= 2011 NCBA Division II World Series =

American collegiate baseball competition

The 2011 National Club Baseball Association (NCBA) Division II World Series was played at Point Stadium in Johnstown, PA from May 20 to May 24. The fourth tournament's champion was Penn State University.

==Format==
The format for the NCBA Division II World Series was modified in 2011. From 2008 to 2010, there were two separate four team double elimination brackets similar to the NCAA College World Series with the exception a one-game championship between the two bracket winners. Another difference which is between NCBA Division I and II is that Division II games are 7 innings while Division I games are 9 innings.

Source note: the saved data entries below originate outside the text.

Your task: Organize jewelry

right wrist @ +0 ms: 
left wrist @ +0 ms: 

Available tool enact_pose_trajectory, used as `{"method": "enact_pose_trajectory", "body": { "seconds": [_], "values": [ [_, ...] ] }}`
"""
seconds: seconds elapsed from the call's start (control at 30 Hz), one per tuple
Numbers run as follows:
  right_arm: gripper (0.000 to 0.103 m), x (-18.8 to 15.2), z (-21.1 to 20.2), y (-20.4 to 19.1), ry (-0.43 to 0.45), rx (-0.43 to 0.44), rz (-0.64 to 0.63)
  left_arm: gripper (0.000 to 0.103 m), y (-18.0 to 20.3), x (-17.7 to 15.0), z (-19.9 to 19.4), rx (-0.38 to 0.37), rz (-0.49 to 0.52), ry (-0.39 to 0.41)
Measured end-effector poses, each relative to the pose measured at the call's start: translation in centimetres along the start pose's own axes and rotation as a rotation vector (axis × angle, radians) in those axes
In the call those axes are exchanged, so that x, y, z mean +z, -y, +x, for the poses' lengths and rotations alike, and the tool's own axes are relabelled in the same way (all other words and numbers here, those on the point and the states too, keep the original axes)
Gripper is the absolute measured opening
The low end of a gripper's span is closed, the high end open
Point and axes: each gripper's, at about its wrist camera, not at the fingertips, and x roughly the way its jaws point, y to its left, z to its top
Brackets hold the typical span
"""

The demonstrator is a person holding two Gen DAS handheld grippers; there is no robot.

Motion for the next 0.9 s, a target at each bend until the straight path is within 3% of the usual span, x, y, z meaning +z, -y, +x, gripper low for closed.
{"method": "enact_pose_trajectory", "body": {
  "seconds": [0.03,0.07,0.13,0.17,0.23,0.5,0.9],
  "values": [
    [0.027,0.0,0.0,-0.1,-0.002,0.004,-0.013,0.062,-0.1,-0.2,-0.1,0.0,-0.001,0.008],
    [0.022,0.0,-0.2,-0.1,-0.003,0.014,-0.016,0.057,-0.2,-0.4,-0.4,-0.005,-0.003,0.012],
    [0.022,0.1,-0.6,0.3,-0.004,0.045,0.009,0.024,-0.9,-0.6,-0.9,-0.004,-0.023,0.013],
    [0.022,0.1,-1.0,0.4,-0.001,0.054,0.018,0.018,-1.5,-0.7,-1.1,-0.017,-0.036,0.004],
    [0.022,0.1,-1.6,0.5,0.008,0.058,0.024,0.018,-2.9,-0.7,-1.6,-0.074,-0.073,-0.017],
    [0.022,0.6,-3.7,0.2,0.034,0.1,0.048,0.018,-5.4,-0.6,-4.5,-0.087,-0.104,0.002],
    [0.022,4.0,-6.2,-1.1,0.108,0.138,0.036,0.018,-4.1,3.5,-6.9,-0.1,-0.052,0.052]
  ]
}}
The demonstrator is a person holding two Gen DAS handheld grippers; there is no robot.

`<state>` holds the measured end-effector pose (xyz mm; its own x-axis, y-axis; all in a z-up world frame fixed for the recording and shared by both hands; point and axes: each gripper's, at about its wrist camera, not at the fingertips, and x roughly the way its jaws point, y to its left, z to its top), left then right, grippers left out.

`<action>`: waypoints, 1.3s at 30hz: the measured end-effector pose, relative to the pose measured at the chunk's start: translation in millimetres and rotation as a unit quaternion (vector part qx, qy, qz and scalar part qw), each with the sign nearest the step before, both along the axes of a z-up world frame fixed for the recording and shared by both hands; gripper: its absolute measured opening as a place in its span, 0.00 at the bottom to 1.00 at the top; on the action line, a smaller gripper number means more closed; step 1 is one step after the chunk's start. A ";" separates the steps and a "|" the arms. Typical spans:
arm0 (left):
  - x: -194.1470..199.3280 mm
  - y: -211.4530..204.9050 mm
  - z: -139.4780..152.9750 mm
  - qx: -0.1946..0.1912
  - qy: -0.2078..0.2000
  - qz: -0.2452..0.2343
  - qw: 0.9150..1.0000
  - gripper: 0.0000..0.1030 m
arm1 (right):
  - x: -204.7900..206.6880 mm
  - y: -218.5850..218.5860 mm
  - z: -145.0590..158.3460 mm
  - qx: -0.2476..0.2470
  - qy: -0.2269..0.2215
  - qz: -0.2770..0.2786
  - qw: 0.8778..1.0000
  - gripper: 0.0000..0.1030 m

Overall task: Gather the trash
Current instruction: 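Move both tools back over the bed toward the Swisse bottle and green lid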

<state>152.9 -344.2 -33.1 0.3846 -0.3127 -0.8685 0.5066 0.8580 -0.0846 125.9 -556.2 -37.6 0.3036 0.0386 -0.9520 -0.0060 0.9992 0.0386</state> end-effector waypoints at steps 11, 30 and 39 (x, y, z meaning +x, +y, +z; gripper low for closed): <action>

Starting in 2011, the losers of Games 1-4 were sent to the other half of the bracket. With this format, there could be a possibility of two teams meeting in the first round playing in the national championship game.

==Participants==
- Central Missouri
- Furman
- Hofstra
- Longwood
- Penn State†
- Texas State
- Wisconsin†
- Wyoming
† denotes school also fielded an NCBA Division I team that season

==Results==

===Game Results===

| Date | Game | Time (EST) | Winner | Score | Loser | Notes |
| May 20 | Game 1 | 10:00 AM | Longwood | 11-7 | Hofstra |  |
| Game 2 | 1:00 PM | Wisconsin | 14-5 | Furman |  |
| Game 3 | 4:00 PM | Penn State | 8-3 | Texas State |  |
| Game 4 | 7:00 PM | Wyoming | 6-2 | Central Missouri |  |
| May 21 | Game 5 | 10:00 AM | Texas State | 8-3 | Furman | Furman eliminated |
| Game 6 | 1:00 PM | Hofstra | 10-4 | Central Missouri | Central Missouri eliminated |
| Game 7 | 4:00 PM | Penn State | 11-4 | Wisconsin |  |
| Game 8 | 7:00 PM | Wyoming | 6-2 | Longwood |  |
| May 22 | Game 9 | 4:00 PM | Wisconsin | 7-5 | Hofstra | Hofstra eliminated |
| Game 10 | 7:00 PM | Longwood | 7-5 | Texas State | Texas State eliminated |
| May 23 | Game 11 | 9:00 AM | Penn State | 6-3 | Wisconsin | Wisconsin eliminated |
| Game 12 | 12:00 PM | Wyoming | 6-1 | Longwood | Longwood eliminated |
| Game 13 | 3:00 PM | Game not needed |  |  |  |
| Game 14 | 6:00 PM | Game not needed |  |  |  |
| May 24 | Game 15 | 7:00 PM | Penn State | 13-11 (8 innings) | Wyoming | Penn State wins the NCBA Division II World Series |

===Championship Game===

Tuesday, May 24 7:00 pm Johnstown, PA
| Team | 1 | 2 | 3 | 4 | 5 | 6 | 7 | 8 | R | H | E |
| Penn State | 0 | 2 | 3 | 5 | 1 | 0 | 0 | 2 | 13 | 15 | 1 |
| Wyoming | 3 | 6 | 2 | 0 | 0 | 0 | 0 | 0 | 11 | 13 | 1 |
Starting pitchers: PSU: Peter Racioppo WYO: Erik Hansen WP: David Pyles LP: Dustin Stallings Sv: None Home runs: PSU: Patrick Lucas WYO: None Attendance: N/A Boxscore

==See also==
- 2011 NCBA Division I World Series

==Notes==
- Penn State's extra inning victory over Wyoming set two NCBA Division World Series championship game records. The first of which was the most combined runs scored by both teams in a title game (24) and most runs by a single team in a title game (13, Penn State).